Hyper Boy (Gambuzino)

Para este mês, na secção Gambuzino, decidi analisar uma consola pouco comum e, infelizmente, muito pouco falada actualmente: a Hyper Boy.

Encontrei-a arrumada na arrecadação de uma papelaria, há talvez uns cinco ou seis anos, ainda em caixa e com tudo o que vinha de origem, sendo que, pelo aspecto, diria ter estado uns bons anos exposta na loja. Como nunca acabou por ser vendida, terá sido arrumada naquele local, ficando esquecida até à minha (re)descoberta.

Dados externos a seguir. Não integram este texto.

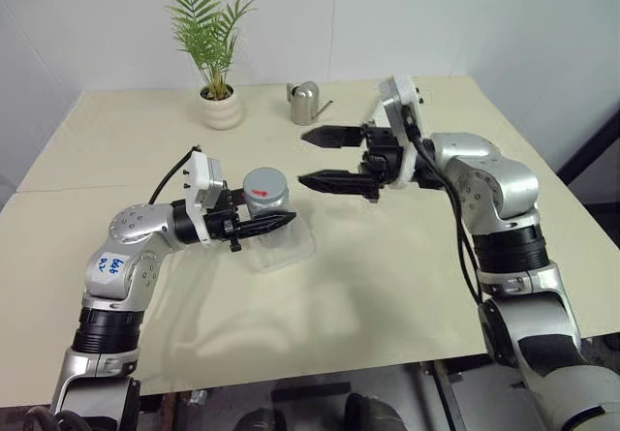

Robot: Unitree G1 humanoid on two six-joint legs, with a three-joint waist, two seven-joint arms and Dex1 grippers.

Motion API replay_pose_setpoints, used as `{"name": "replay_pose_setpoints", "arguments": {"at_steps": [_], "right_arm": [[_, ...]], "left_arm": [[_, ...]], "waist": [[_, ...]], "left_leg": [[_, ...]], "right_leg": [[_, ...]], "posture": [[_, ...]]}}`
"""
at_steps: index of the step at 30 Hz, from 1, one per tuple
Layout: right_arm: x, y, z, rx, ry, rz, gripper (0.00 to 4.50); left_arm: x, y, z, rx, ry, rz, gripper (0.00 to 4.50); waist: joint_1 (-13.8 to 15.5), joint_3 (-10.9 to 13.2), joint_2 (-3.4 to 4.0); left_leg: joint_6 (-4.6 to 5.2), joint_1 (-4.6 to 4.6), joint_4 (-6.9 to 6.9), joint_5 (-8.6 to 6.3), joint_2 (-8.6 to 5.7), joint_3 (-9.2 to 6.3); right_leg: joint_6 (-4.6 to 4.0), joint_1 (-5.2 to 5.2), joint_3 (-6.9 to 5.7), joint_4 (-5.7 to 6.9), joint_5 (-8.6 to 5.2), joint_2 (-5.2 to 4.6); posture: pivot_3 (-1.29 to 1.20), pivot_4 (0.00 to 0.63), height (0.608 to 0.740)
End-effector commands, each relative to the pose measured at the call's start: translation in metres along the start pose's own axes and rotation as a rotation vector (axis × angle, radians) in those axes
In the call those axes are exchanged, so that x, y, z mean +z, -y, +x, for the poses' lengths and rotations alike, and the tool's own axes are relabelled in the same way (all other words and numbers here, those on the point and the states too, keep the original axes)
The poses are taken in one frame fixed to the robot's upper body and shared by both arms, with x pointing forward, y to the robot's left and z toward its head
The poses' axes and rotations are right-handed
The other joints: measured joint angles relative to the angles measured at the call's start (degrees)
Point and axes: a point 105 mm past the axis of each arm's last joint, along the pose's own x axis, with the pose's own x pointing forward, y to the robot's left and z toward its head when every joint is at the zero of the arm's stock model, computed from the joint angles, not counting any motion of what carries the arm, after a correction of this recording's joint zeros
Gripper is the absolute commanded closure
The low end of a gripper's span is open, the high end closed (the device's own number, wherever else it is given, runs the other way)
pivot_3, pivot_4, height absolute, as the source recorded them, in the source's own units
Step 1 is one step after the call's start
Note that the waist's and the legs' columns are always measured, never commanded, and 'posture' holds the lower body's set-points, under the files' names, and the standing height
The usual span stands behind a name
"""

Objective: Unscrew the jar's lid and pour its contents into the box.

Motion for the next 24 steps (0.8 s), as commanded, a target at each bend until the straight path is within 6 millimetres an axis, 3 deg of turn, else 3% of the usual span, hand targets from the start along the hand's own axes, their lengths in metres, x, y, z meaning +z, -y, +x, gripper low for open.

Fabricada pela NTDEC (Nintendo Electronic Co.) de Taiwan, foi lançada na mesma época que alguns jogos produzidos pela mesma empresa, nomeadamente Cosmos Cop, Destroyer, Dream Fighter, Fighting Hero, Magic Carpet, Sea of Dreamland, Skate Boy, Super Gun, Tank e War in the Gulf. Estes aparecem, inclusivamente, acompanhados de screenshots nos lados da caixa, servindo como uma espécie de títulos de lançamento da consola.

Terá chegado a Portugal através da Nautibrinca, uma empresa algarvia dedicada à importação e exportação de brinquedos, jogos e artigos náuticos que, no início dos anos 90, terá feito um contrato com a NTDEC para a importação dos seus produtos, à semelhança de companhias como a Formaluz, que trouxe até nós os jogos produzidos pela Sachen (também de Taiwan).

A consola em si, em termos de hardware, nada mais é que um clone da NES original, diferindo apenas no design, na qualidade da construção (podemos notar que é feita de um plástico mais resistente e que existe claramente um maior cuidado na sua concepção que em outros clones mais tardios) e na adição de algumas funcionalidades extra.

Para diferenciar o seu produto, a empresa decidiu incluir dois botões extra no comando, sendo que ambos têm a mesma função dos botões principais (A e B), mas em modo turbo shooting, ideal para jogos que pedem um carregar constante dos botões, tais como side-scrolling shooters.

Adicionaram, também, uma saída de som para headphones na frente de ambos os comandos da consola e algumas  funcionalidades bastante interessantes – os comandos sem fios, que comunicam com a consola através de uma porta de infravermelhos na frente da mesma e a possibilidade de ligar a consola à tv sem fios, através de uma antena. Infelizmente, a minha não possui nenhuma das funções de comunicação wireless, apesar de essas funcionalidades aparecerem anunciadas na caixa e de existir uma abertura onde deveria estar a antena. Talvez a minha consola seja de um modelo diferente e tenham decidido manter a caixa para os vários modelos.

Por tudo isto, e também pelo facto da marca evitar as palavras Nintendo, NES Compatible ou semelhantes, vê-se um distanciamento da original, de modo a levar os consumidores a pensar que se trataria de uma nova consola. Assim, apesar do hardware ser copiado, pelas inovações e biblioteca de jogos própria, vejo-me mais facilmente a comparar esta a uma original, como a sua conterrânea Mega Duck, do que a qualquer outra famiclone.

De acordo com fontes da época, a empresa que fabricou o sistema não teve um desfecho muito agradável, pois, após um curto período de grande sucesso a nível internacional com os seus produtos, acabou por ser processada pela Nintendo pelo fabrico de cartuchos pirateados e pela consequente infracção de direitos de autor, tanto no caso dos jogos, como no uso do nome da Nintendo na sua própria empresa.

No processo, aparecem algumas informações interessantes, tais como a de que a empresa (no ano do processo e consecutivo encerramento) teria a capacidade de fabricar 1,2 milhões de cartuchos pirateados anualmente e que teria causado perdas de mais de 2 biliões de dólares anuais à Nintendo, números que dão bem para ver bem a dimensão que a empresa atingiu antes do seu encerramento.

Outras empresas chinesas continuaram a fabricar cartuchos e consolas com os jogos da NTEC embutidos e até mesmo com hacks destes, algo que, actualmente, continua a acontecer. Não se sabe, no entanto, se a empresa continuou com outro nome ou se os seus responsáveis ainda se encontram sequer ligados a esta área.